= Mabinty Daramy =

Sierra Leonean politician

Mabinty Daramy is a Sierra Leonean politician. She was a deputy minister in President Ernest Bai Koroma's cabinet during both his terms and is currently the Ambassador to the Republic of Guinea.

According to Daramy, she was "a Senior Accountant at the Sierra Leone Produce Marketing Board for many years", before moving to the United States to work as a financial planner, managing a portfolio of US$50 million.

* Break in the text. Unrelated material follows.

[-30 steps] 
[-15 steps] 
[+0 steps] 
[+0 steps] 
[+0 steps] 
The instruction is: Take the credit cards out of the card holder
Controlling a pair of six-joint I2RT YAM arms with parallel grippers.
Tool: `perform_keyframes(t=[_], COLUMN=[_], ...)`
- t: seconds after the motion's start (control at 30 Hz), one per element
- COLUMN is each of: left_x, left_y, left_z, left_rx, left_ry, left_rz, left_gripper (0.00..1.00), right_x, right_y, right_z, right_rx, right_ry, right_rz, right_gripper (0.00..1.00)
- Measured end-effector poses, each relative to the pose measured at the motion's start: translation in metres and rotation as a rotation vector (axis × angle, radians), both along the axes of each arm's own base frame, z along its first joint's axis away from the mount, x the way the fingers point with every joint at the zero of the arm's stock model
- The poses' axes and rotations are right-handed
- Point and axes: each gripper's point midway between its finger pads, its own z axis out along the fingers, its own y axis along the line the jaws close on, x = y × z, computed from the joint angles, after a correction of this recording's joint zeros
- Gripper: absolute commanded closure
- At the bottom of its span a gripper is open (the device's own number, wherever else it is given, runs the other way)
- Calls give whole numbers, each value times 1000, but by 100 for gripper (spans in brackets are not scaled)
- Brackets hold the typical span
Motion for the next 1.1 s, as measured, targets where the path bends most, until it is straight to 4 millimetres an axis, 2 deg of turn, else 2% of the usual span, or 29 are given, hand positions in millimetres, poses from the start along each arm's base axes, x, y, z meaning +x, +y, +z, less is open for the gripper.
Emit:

She campaigned for Koroma and the All People's Congress party in the 2007 general election. After Koroma was elected President of Sierra Leone, she was appointed Deputy Minister of Trade and Industry in November 2007. She retained that post during Koroma's second term until January 2013, when she became the Deputy Minister of Finance and Economic Development. She later served as the acting Minister of Trade and Industry. The ministry has supported small and medium-sized enterprises, and the then-acting Minister presented to Parliament the bill "The Small and Medium Enterprise Act, 2015", which was made an Act of Parliament on November 12, 2015. On March 13, 2016, President Koroma reshuffled his cabinet, and Daramy was appointed Ambassador to the Republic of Guinea. She presented her credentials to Guinean President Alpha Condé on September 8, 2016.

On Sunday, March 2, 2014, she was attacked and threatened at Lungi International Airport by a woman claiming to be the girlfriend of Alhaji Alpha Kanu, the Minister of Information and Communication. Daramy stated she had stopped dating Kanu long before.

She is a member of the Mandingo ethnic group. She has three children: Hassan, Ibrahim, and Sahid. Although Sierra Leone is predominantly Muslim, Daramy is a member of the influential Christian minority.